By downloading a dataset directly from a DOI, you can improve the reproducibility of your (scientific) work. It also saves manual work and time. Because of this, sharing work is easier. In the following sections, we discuss possible ways to integrate Datahugger in your workflow.

Publish a project with datahugger

Find a dataset

First, find a dataset you want to use in your analysis. You can use dataset search engines like Google Dataset Search or look for references in scientific publications. Once you found the dataset, copy the DOI. If there is no DOI available, use the URL to the dataset.

Instruct user to install datahugger

If the user doesn't have datahugger installed on their device, it is required to install datahugger. Datahugger can be added to an existing Python installation file like requirements.txt or via documentation pip install datahugger.

Scenario 1: Standalone project setup

In this scenario, you create a script or piece of documentation to setup the prerequirements for your project. This likely contains the installation dependencies and the download of the data with Datahugger. The following example shows an example for a Python project.

pip install -r requirements.txt
datahugger 10.xxx/yyy data

This script sets up the required Python dependencies and downloads the dataset.

Scenario 2: Single workflow

In this scenario, the data download is part of the same script or workflow as the analysis. This is common for interactive environments like Jupyter Notebooks.

Tips for git users

Add download folder to `.gitignore`

Are you using git for version control? Add the download folder to the .gitignore file. This prevents you from adding the new dataset to the history. As you can redownload the same dataset, there is no need to track the dataset (it's disposable).

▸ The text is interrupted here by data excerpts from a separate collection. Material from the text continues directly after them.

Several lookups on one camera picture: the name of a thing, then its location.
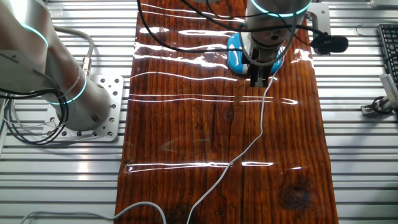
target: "wood knot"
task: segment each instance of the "wood knot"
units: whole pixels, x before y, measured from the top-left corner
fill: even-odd
[[[229,111],[225,114],[225,118],[227,120],[233,119],[234,118],[234,113],[232,111]]]
[[[310,194],[302,187],[291,187],[280,193],[280,206],[282,206],[283,209],[306,209],[309,203]]]

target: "black cable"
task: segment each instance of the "black cable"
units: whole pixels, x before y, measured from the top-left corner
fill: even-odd
[[[358,31],[358,28],[361,27],[361,26],[363,26],[363,23],[362,23],[361,25],[358,25],[358,26],[355,27],[355,32],[354,32],[354,33],[355,33],[356,35],[360,35],[360,36],[364,37],[365,35],[360,34],[359,31]]]
[[[140,17],[141,17],[142,24],[143,24],[144,27],[147,29],[149,35],[150,35],[154,40],[156,40],[156,42],[158,42],[158,43],[159,43],[161,46],[163,46],[163,47],[167,47],[168,49],[172,49],[172,50],[175,50],[175,51],[178,51],[178,52],[185,52],[185,53],[207,53],[207,52],[229,52],[229,51],[239,51],[239,52],[241,52],[241,51],[242,51],[242,49],[185,50],[185,49],[180,49],[180,48],[178,48],[178,47],[170,46],[170,45],[168,45],[168,44],[162,42],[161,40],[159,40],[159,39],[155,36],[155,34],[152,33],[152,31],[150,31],[150,28],[149,28],[147,22],[146,22],[145,19],[144,19],[144,13],[142,13],[142,9],[141,9],[141,0],[137,0],[137,8],[138,8],[138,13],[139,13],[139,15],[140,15]]]
[[[206,0],[207,7],[209,8],[210,12],[213,13],[216,17],[223,18],[223,19],[235,19],[235,18],[250,18],[250,17],[256,17],[256,16],[263,16],[265,13],[259,13],[259,14],[254,14],[254,15],[248,15],[248,16],[219,16],[217,13],[211,8],[209,0]]]
[[[249,17],[256,17],[256,16],[264,16],[264,15],[266,15],[266,14],[272,13],[272,14],[277,15],[277,16],[279,17],[279,19],[281,19],[281,21],[282,21],[285,25],[287,25],[287,23],[286,23],[286,21],[284,20],[284,18],[283,18],[282,16],[280,16],[280,14],[278,14],[278,13],[276,13],[276,12],[259,13],[259,14],[248,15],[248,16],[230,16],[230,17],[224,17],[224,16],[219,16],[219,15],[213,10],[213,8],[211,8],[211,5],[210,5],[209,0],[206,0],[206,4],[207,4],[207,7],[209,8],[210,12],[213,13],[216,17],[219,17],[219,18],[223,18],[223,19],[249,18]],[[307,46],[310,46],[310,44],[306,43],[304,40],[302,40],[302,39],[301,39],[300,37],[298,37],[296,34],[294,34],[294,37],[295,37],[298,41],[300,41],[301,43],[303,43],[303,44],[305,44],[305,45],[307,45]]]
[[[372,108],[373,108],[373,110],[376,112],[376,113],[379,113],[379,114],[390,114],[391,112],[392,112],[392,110],[393,109],[389,109],[389,110],[387,110],[387,111],[381,111],[381,110],[379,110],[379,109],[377,109],[377,103],[376,103],[376,101],[377,100],[381,100],[381,99],[383,99],[384,98],[384,96],[379,96],[379,97],[377,97],[376,99],[374,99],[373,100],[373,103],[372,103]]]
[[[268,31],[268,30],[278,30],[278,29],[286,29],[286,28],[291,28],[292,25],[284,25],[284,26],[270,26],[270,27],[261,27],[261,28],[255,28],[255,29],[239,29],[236,27],[228,26],[222,22],[218,22],[214,20],[212,17],[205,15],[201,11],[199,11],[197,8],[193,7],[191,4],[189,4],[186,0],[181,0],[186,6],[188,6],[190,9],[194,10],[197,14],[201,15],[202,17],[206,18],[207,20],[211,21],[214,24],[217,24],[221,27],[224,27],[225,29],[236,31],[236,32],[262,32],[262,31]],[[314,29],[309,26],[303,26],[303,25],[297,25],[297,29],[303,29],[303,30],[310,30],[318,35],[325,35],[322,31],[318,29]]]
[[[394,59],[394,58],[396,58],[396,57],[398,57],[398,54],[396,54],[396,55],[391,55],[390,57],[388,57],[388,58],[384,61],[384,64],[387,65],[387,62],[388,62],[388,61],[390,61],[391,59]]]
[[[13,123],[11,123],[11,125],[10,125],[9,123],[6,122],[8,130],[16,139],[18,139],[24,143],[27,143],[27,144],[42,146],[42,145],[51,143],[58,137],[58,135],[65,128],[66,122],[69,119],[69,108],[67,105],[67,99],[65,97],[60,97],[60,94],[57,91],[54,91],[54,94],[58,98],[58,102],[60,103],[60,107],[61,107],[61,118],[60,118],[60,122],[59,122],[58,126],[51,132],[51,134],[48,137],[44,138],[43,140],[30,141],[27,138],[25,138],[24,135],[21,134],[17,130],[17,128],[15,127],[15,125]],[[8,116],[8,120],[13,122],[10,105],[11,105],[11,103],[6,105],[6,107],[4,109],[4,115]]]
[[[0,91],[4,92],[4,93],[21,95],[21,96],[1,96],[0,95],[0,98],[9,99],[9,100],[29,99],[29,98],[33,98],[33,97],[36,97],[36,96],[42,96],[42,95],[54,92],[54,90],[37,90],[37,91],[28,92],[28,93],[21,93],[21,92],[12,91],[12,90],[6,90],[6,89],[3,89],[3,88],[0,88]]]

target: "wooden board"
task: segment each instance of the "wooden board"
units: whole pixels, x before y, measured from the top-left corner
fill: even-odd
[[[238,0],[212,6],[221,15],[244,12]],[[225,46],[233,34],[180,1],[144,1],[143,11],[157,36],[176,47]],[[298,35],[309,41],[306,32]],[[246,77],[228,69],[225,53],[160,47],[140,19],[136,36],[116,213],[150,201],[168,223],[186,223],[226,164],[259,135],[265,89],[249,87]],[[190,223],[338,223],[310,52],[294,42],[267,94],[263,137],[197,206]],[[140,207],[115,223],[161,220],[154,208]]]

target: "black microphone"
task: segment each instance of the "black microphone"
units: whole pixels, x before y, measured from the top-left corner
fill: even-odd
[[[315,53],[326,55],[333,53],[342,53],[348,48],[348,39],[340,35],[319,35],[310,44]]]

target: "metal bracket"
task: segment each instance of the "metal bracket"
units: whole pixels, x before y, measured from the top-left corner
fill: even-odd
[[[376,8],[398,7],[397,0],[371,0],[371,6]]]
[[[318,29],[322,32],[330,32],[330,13],[329,6],[326,3],[311,3],[310,7],[308,7],[307,12],[310,12],[312,16],[312,26],[315,29]]]
[[[379,118],[381,115],[373,109],[372,105],[361,106],[361,112],[363,116],[368,118]]]
[[[123,95],[124,80],[122,76],[91,75],[93,82],[103,86],[111,96],[111,111],[108,117],[96,129],[90,131],[74,131],[64,128],[62,133],[54,142],[114,142],[118,137],[119,118]],[[49,106],[45,122],[54,121],[58,124],[57,113],[52,106]],[[46,124],[43,133],[54,129],[53,123]]]

Download without progress indicators

A redownload of the data will likely result in different progress output as download times will vary. For some applications, like Jupyter Notebooks, this will result in changes in the output, where there are no changes in the actual results. To prevent this, you can disable the progress indicator.

CLIPython

datahugger 10.5061/dryad.31zcrjdm5 data --no-progress

datahugger.get("10.5061/dryad.x3ffbg7m8", "data", progress=False)

After publishing your project in a data repository or alike, others can start reusing it. Ideally, your downloaded data is not republished. This implies that the user of your project needs to download the assets with datahugger as well. This means that datahugger needs to be added to the installation dependencies.

Reuse a project with datahugger

Install datahugger

Ideally, the installation instructions of the project you want to (re)use provide installation instructions or automates the installation of dependencies. If not, please install datahugger.